Best-scoring maximum likelihood tree from a RAxML analysis (final ML optimization likelihood of -4709.258464) of a nrITS dataset (663 base pairs, 337 distinct alignment patterns, 119 accessions) of eucalypts. The outgroup (OG), major groups in Eucalyptus (‘Eudesmids’, ‘Monocalypts’ [Mono], and ‘Symphyomyrts’ [Symph]), subgenera and infrageneric groups of Corymbia are indicated with bars or colouring scheme (see textbox) on the tree. Species names are followed by GenBank accession numbers.

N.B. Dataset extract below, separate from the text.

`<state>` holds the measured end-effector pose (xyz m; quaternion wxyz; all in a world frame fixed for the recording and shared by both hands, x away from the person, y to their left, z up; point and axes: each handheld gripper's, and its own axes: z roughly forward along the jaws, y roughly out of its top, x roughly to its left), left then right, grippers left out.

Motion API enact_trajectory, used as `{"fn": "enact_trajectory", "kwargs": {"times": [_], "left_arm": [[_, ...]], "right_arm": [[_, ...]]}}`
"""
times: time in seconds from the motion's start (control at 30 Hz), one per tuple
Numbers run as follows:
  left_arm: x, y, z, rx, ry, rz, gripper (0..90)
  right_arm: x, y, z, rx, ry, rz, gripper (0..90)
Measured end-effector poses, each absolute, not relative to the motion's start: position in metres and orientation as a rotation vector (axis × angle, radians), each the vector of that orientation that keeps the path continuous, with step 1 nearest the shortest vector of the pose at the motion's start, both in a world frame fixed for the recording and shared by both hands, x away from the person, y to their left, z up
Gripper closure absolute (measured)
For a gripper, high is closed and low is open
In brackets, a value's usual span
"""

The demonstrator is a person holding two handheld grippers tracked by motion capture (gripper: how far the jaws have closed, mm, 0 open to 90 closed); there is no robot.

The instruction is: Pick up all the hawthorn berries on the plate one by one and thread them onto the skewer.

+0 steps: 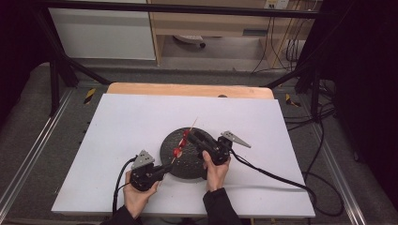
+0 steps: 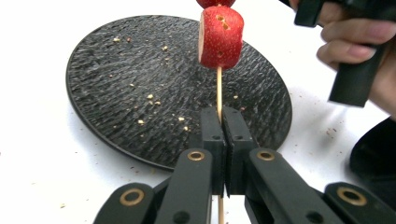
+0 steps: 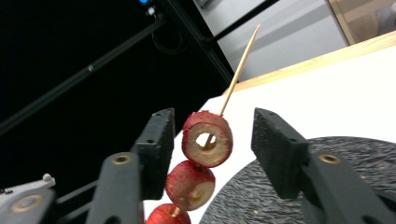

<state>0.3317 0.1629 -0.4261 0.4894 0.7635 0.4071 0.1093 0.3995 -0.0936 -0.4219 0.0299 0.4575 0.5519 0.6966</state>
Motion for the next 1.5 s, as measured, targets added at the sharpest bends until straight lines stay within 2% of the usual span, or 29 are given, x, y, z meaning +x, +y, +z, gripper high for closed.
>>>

Bootstrap support values are shown as percent maximum likelihood/maximum parsimony (MP mapped onto ML tree) with weighted edges indicating 100% support for both ML and MP. Support values <50% are omitted or dashed when the alternate analysis method had ≥50% support. i Identified in GenBank (GB) as Angophora exul K.D.Hill, a name that is synonymised with A. bakeri in the current Australian Plant Census (APC) [1]. ii Identified in GB as Angophora euryphylla (G.J.Leach) L.A.S.Johnson & K.D.Hill, a name that is synonymised with A. costata subsp. euryphylla in the current APC. iii Identified in GB as Corymbia variegata (F.Muell.) K.D.Hill & L.A.S.Johnson, a name that is synonymised with C. citriodora in the current APC. iv Identified in GB as Corymbia dolichocarpa (D.J.Carr & S.G.M.Carr) K.D.Hill & L.A.S.Johnson, a name that is synonymised with C. clarksoniana in the current APC. v Identified in GB as Corymbia dampieri (D.J.Carr & S.G.M.Carr) K.D.Hill & L.A.S.Johnson, a name that is synonymised with C. greeniana in the current APC. vi Identified in GB as Corymbia dimorpha (Brooker & A.R.Bean) K.D.Hill & L.A.S.Johnson, a name that is synonymised with C. peltata in the current APC. vii Identified in GB as Corymbia catenaria K.D.Hill & L.A.S.Johnson, a name that is synonymised with C. watsoniana subsp. capillata in the current APC.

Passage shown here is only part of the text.